CS-591-005 meeting 6

Talked about TinyOS concepts a bit. I'm sure everyone has read the papers, but nobody dared to stop Prof. Bridges. We just waited him out, until he moved on interesting stuff, like routing.

Next, we had a (very) brief look into the history of CSMA staring from ALOHA. It was useful to structure the vision of the world, e.g. a reminder that Ethernet detects collisions, and that big benefit of CSMA is the lack of central coordinator (IIRC ALOHA did have a lead station, although only to sync slot clocks, but what's important here is that it did not do arbitration). Nobody mentioned Appletalk's CSMA/CA, heh.

Issues in Wireless:

  • Hidden Terminal problem: triangle, two initiators cannot hear each other and collide at the receiver, cannot back off each other. In WiFi receiver has RTS.
  • More losses: Principally, the transmitter in Ethernet can assume that once the message is out, it was delivered. In wireless, MAC ACKs are essential.
  • Dynamic routing: Needed for multihop networks, but the change rate may be much greater than in wired networks.
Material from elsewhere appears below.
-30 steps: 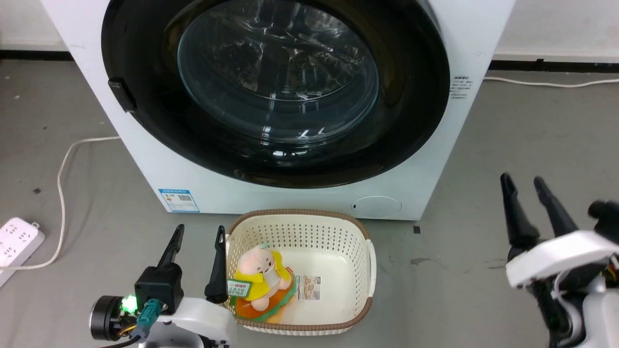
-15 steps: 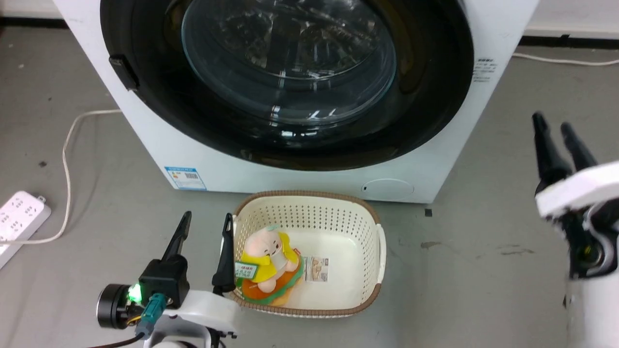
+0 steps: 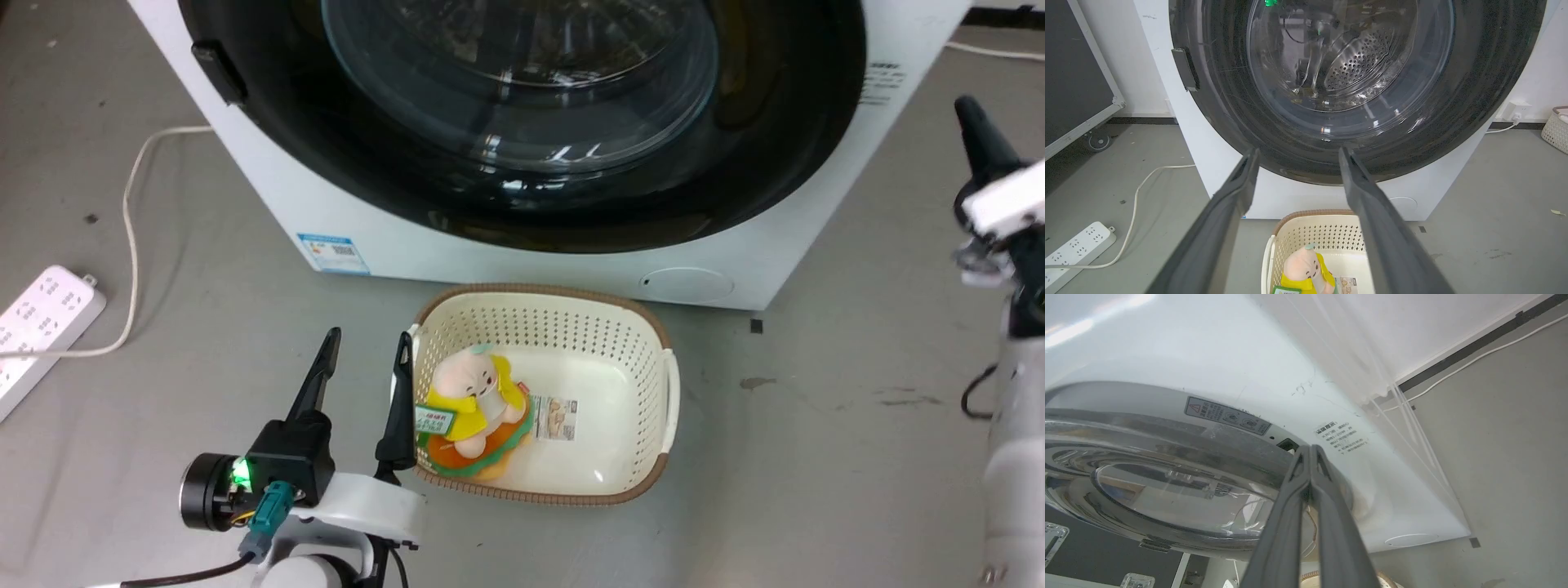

The last bit is the worst. So, we talked the routing problem (including "count to infinity" for DV, etc.). Although "very well mined", the wireless problem seems intractable in general. Therefore, apparenly all successful systems work by introducing asymmetry: a base station of some kind. It either flattens the topology like in 802.11, or creates enough asymmetry to break loops. For sensors, Direction Diffusion and Collection Tree Protocol are notable. The only symmetric thing that flops around is "AODV": Ad-hoc, On-demand Distance-Vector.

Homework: Read Trickle paper (Trickle: A Self-Regulating Algorithm for Code Propagation and Maintenance in Wireless Sensor Networks). It's Levis and Culler again, applying the gossip model to motes. Bet Brian will love it.

Speaking of homework, we submitted our 1-paragraph ideas. Amusingly, it looked like nobody submitted by e-mail. When I printed out my ideas (I had two), I thought that maybe it's all right for me to use dead trees, I'm positively ancient for a student. No idea what everyone else's excuses were. Oh well.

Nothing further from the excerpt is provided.